◆ **Exercise**:
A line below contains "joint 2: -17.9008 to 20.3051", and a later one contains "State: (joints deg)". Repeat both, with every line between them, exactly.
====
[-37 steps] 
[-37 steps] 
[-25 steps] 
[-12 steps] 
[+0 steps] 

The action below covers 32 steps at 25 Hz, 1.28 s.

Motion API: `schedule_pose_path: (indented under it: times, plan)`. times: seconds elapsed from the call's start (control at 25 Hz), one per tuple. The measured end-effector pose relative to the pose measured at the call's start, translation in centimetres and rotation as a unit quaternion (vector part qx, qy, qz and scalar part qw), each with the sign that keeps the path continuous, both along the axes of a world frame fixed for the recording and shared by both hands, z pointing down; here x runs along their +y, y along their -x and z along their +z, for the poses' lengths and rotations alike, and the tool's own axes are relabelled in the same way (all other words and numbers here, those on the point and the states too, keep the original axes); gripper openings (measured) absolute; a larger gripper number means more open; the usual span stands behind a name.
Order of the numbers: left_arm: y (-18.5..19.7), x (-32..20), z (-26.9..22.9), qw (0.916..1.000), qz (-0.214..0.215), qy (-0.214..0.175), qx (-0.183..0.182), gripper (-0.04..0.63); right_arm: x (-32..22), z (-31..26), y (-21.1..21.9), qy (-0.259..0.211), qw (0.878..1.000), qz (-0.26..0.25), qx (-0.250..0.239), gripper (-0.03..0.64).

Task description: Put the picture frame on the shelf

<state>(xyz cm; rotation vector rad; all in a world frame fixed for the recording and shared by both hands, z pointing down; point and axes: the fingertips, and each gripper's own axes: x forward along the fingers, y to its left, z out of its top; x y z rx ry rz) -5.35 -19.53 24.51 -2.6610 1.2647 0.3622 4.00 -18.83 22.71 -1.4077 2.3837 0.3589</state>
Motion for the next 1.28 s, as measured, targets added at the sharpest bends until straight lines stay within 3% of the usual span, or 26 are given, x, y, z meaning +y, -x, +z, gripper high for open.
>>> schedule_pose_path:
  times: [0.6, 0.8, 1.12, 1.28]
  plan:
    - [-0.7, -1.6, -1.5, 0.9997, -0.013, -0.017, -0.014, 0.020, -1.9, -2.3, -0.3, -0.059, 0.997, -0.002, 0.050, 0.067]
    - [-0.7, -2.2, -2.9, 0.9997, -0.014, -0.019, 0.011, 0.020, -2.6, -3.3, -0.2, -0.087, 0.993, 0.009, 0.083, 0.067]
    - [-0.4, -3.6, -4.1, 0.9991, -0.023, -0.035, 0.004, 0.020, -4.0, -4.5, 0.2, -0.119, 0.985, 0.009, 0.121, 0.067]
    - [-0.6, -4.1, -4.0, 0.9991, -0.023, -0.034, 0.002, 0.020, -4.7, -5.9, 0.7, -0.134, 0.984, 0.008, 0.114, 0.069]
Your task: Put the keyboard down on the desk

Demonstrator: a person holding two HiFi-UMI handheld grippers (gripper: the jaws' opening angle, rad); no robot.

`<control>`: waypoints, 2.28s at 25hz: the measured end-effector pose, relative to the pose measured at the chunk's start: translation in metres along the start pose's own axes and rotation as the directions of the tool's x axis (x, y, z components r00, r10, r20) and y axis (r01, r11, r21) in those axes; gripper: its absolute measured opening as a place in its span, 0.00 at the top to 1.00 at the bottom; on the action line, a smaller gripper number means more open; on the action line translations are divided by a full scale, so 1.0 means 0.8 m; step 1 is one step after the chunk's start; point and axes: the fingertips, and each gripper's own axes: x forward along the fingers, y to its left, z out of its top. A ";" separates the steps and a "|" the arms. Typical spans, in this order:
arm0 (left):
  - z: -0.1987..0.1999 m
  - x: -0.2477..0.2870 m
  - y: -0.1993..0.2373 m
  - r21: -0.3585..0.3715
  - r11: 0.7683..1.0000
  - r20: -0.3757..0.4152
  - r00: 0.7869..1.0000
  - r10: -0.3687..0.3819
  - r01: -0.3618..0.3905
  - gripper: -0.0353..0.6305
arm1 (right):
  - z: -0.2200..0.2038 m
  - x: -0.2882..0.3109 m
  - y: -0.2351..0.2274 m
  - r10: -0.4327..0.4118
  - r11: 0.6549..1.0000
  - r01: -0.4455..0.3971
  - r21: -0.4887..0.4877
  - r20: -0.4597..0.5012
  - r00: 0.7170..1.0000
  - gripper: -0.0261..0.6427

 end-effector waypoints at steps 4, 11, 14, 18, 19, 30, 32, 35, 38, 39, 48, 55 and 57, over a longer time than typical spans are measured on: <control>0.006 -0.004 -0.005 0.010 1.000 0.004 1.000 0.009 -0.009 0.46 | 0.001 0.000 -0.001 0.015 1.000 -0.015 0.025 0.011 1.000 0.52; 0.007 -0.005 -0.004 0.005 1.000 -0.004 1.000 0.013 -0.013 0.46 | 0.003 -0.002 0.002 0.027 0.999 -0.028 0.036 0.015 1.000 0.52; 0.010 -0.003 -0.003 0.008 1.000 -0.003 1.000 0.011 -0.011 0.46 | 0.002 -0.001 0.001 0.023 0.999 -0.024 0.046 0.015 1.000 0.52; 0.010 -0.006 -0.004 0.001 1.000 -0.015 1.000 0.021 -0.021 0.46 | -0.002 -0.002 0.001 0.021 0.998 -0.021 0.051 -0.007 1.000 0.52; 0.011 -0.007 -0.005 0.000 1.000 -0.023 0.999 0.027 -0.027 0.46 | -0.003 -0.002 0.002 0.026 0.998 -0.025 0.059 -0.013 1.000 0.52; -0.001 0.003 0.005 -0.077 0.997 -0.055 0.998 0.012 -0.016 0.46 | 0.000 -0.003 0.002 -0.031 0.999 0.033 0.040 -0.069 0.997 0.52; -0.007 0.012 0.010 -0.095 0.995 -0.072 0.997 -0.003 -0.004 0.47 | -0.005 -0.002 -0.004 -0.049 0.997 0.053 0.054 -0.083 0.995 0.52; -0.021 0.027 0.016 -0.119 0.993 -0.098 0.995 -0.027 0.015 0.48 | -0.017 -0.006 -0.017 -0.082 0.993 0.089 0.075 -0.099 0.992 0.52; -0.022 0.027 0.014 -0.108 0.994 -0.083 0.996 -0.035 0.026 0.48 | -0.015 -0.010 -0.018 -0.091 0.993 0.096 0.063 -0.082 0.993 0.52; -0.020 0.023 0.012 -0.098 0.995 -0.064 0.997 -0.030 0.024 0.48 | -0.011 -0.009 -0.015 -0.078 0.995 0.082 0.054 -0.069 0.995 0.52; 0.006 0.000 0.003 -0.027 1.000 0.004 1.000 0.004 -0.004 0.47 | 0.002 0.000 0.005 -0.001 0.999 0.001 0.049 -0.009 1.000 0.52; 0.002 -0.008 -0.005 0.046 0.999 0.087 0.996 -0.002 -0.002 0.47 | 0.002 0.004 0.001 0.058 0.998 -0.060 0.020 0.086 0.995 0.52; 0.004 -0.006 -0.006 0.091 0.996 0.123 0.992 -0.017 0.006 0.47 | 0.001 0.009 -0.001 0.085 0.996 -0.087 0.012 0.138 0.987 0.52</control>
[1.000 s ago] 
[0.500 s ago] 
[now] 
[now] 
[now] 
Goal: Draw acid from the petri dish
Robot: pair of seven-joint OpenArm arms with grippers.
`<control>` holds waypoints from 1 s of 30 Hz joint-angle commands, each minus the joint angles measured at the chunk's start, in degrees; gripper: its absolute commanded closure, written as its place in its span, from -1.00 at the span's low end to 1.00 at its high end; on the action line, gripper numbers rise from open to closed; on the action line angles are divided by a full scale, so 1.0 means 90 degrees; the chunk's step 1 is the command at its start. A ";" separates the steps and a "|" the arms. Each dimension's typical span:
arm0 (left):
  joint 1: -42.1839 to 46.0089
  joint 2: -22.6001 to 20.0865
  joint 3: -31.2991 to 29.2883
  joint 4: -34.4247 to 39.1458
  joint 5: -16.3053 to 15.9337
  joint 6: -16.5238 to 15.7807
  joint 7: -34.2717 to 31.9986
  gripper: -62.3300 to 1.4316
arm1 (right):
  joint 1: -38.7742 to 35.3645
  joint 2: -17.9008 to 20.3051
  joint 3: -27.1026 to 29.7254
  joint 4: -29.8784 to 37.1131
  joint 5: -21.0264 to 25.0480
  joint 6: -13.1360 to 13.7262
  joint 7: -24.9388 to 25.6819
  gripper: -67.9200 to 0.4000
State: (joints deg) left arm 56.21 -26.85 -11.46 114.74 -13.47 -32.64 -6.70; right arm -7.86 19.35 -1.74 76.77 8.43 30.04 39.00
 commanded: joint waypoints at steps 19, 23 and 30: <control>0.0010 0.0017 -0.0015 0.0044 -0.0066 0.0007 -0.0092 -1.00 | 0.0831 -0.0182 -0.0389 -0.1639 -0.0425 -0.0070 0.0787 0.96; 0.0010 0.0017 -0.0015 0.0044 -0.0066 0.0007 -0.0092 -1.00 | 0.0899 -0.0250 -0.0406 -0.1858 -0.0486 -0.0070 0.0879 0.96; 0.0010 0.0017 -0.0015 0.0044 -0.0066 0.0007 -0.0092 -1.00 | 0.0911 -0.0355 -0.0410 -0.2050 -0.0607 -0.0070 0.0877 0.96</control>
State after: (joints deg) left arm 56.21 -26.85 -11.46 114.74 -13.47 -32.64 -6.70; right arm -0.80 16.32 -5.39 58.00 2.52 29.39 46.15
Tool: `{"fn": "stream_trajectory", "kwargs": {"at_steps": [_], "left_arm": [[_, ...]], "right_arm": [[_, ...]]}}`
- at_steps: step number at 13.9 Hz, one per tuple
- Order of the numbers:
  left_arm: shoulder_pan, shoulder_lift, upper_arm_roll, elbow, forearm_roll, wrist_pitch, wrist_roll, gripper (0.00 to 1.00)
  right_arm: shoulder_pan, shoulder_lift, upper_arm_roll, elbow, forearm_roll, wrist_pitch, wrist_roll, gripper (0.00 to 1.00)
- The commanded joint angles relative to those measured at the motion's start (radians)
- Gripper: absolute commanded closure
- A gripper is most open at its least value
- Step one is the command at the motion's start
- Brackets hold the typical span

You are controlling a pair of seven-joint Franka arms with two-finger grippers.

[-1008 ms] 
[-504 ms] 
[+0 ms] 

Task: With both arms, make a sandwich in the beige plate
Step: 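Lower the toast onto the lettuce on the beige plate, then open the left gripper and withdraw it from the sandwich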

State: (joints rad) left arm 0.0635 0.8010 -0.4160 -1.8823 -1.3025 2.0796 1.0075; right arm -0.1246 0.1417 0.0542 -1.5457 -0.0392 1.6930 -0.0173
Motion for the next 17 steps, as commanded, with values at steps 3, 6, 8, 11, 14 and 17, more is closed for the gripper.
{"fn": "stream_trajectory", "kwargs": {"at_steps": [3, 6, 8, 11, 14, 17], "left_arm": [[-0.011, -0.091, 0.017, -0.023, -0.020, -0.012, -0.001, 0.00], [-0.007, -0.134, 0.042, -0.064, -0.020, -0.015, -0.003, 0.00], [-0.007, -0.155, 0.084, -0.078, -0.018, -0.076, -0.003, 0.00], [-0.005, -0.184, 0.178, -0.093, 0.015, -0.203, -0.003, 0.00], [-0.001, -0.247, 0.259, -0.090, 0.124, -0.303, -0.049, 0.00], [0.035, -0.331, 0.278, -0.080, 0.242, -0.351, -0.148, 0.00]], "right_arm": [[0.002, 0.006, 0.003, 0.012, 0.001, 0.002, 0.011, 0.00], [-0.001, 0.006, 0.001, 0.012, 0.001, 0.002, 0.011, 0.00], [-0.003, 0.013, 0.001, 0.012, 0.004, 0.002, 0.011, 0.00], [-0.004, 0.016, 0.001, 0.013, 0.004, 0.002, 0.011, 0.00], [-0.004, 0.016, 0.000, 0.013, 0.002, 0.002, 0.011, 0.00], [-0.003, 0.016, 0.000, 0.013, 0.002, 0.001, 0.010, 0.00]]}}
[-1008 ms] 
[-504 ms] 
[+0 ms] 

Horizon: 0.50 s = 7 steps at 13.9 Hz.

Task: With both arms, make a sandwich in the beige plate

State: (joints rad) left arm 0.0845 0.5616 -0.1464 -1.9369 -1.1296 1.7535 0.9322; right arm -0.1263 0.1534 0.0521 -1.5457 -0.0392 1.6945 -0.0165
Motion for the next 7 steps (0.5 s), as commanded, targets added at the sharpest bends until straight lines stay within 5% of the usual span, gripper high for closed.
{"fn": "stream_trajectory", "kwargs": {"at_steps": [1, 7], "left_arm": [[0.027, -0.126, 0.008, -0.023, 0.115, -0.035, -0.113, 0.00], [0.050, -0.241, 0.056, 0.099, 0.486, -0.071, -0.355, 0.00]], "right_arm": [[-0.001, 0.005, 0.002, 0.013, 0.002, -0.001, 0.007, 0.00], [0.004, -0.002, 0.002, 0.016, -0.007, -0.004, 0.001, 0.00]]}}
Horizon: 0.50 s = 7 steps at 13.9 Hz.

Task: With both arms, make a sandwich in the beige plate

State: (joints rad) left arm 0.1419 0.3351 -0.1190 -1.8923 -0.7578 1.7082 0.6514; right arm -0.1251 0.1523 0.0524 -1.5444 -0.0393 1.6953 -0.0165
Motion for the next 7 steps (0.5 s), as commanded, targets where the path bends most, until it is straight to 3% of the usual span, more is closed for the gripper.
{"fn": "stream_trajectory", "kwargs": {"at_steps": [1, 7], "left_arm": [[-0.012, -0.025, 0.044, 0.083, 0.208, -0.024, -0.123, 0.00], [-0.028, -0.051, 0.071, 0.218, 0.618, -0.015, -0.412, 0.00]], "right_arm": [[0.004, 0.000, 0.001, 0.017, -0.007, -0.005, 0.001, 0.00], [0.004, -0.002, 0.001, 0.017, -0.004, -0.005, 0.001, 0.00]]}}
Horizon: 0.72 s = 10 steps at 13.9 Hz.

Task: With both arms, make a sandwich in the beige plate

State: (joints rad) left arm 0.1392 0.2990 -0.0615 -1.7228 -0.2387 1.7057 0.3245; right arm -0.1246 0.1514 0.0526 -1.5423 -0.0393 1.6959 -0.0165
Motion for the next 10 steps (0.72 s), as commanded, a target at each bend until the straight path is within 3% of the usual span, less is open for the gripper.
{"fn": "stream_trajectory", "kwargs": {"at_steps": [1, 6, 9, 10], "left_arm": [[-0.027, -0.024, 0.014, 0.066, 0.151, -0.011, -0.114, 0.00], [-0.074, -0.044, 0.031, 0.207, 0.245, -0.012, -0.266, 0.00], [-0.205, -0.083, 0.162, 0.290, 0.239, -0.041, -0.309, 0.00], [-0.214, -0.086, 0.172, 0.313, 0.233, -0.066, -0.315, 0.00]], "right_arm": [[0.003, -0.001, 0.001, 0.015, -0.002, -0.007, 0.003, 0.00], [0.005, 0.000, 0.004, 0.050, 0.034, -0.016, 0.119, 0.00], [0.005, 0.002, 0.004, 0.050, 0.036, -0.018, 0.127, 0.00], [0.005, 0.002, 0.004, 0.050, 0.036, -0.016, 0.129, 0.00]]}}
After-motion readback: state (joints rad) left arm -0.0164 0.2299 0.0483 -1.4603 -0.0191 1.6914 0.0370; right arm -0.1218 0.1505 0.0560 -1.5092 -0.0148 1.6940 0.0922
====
◆ **Output of the task**:
  joint 2: -17.9008 to 20.3051
  joint 3: -27.1026 to 29.7254
  joint 4: -29.8784 to 37.1131
  joint 5: -21.0264 to 25.0480
  joint 6: -13.1360 to 13.7262
  joint 7: -24.9388 to 25.6819
  gripper: -67.9200 to 0.4000
State: (joints deg) left arm 56.21 -26.85 -11.46 114.74 -13.47 -32.64 -6.70; right arm -7.86 19.35 -1.74 76.77 8.43 30.04 39.00

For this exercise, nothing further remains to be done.